After Valentine cooked, Messer didn’t have any use for me and that was okay by me. When Margaret decided to go underground like fifteen years ago, she found me in the Warehouse District basement apartment I was renting and we told him, asked him to join us. He said no. We were sitting in the basement library on a couch almost as nice as Margaret’s, surrounded by swords and pole-arms and oldey-timey maps on the walls, this guy loved a map. His tall brass hat and Prussian-blue uniform hung in a glass case, all lit from below like in a museum. The uniform really brought home how big the guy was. It was jarring that he had been so massive even at twenty years old, even back when everybody had little tiny shoes and chairs like for dolls, when a shrimp like me was average-sized. No wonder he didn’t want to go into the tunnels. I wondered if he even could get small. Probably not very.
He said, “It is undignified to live in the sewers and unsafe to live under the trains.”
Did I mention this guy had a mustache? Huge fucking mustache on him, like Burt Reynolds, only sandy-red. Probably used to twirl it on the ends back in the day.
“What do you mean, unsafe ?” Margaret asked.

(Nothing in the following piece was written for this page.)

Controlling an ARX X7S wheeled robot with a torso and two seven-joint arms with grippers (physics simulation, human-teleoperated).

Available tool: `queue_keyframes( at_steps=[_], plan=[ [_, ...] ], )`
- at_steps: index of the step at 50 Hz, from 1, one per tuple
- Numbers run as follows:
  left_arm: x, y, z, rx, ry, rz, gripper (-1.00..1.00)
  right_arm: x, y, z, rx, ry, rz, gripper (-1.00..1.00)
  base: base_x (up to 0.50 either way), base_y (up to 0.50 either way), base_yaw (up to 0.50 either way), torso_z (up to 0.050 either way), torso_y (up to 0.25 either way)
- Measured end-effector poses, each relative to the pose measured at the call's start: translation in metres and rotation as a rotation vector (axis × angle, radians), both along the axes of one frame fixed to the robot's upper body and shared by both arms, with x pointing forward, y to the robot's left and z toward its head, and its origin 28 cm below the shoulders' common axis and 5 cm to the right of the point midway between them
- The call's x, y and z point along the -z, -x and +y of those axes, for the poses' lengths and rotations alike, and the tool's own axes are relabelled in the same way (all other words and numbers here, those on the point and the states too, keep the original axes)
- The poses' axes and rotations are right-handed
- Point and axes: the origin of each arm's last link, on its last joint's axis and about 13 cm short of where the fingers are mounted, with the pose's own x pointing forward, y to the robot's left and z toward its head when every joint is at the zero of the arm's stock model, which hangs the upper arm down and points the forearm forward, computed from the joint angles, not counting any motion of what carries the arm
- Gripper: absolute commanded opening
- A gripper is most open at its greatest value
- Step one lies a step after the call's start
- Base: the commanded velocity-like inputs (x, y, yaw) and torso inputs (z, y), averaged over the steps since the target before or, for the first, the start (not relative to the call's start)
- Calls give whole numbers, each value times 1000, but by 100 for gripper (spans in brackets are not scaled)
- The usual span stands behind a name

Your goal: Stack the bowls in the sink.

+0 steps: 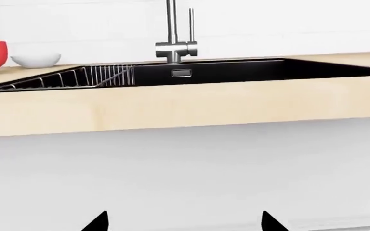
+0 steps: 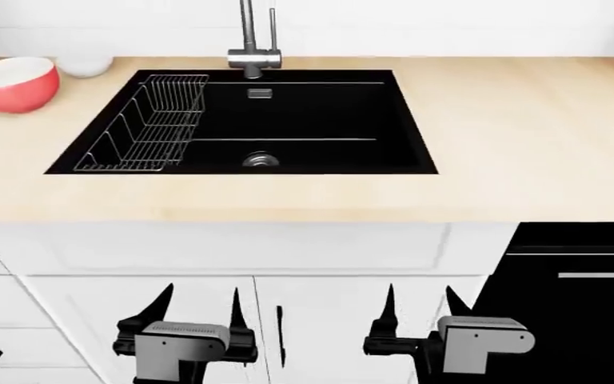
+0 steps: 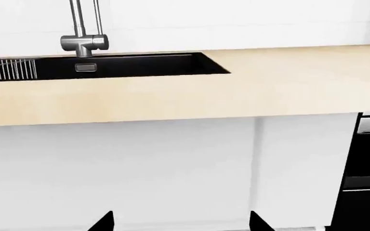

“Mrs. McMannis, I mean that it is not safe ,” he said, a little crazy in the eyes. “Vampires have disappeared down there, many vampires, as anyone of a certain age can tell you. Your youth and enthusiasm are attractive”—it sounded like attractiff —“but tunnels are for vermin.”
An awkward moment passed. “Is there any other way in which I might assist you?” he said, leaning forward and putting his hands on his seat like it was time for us all to stand up now.
“No,” she said, a little pissed. Truth was, he didn’t need us. He had been doing just fine for a very long time, and if Margaret thought organizing underground was smart, she could hardly say his way was dumb.
Oldest, richest monster in a city of monsters, and as big as Mean Joe Green to boot.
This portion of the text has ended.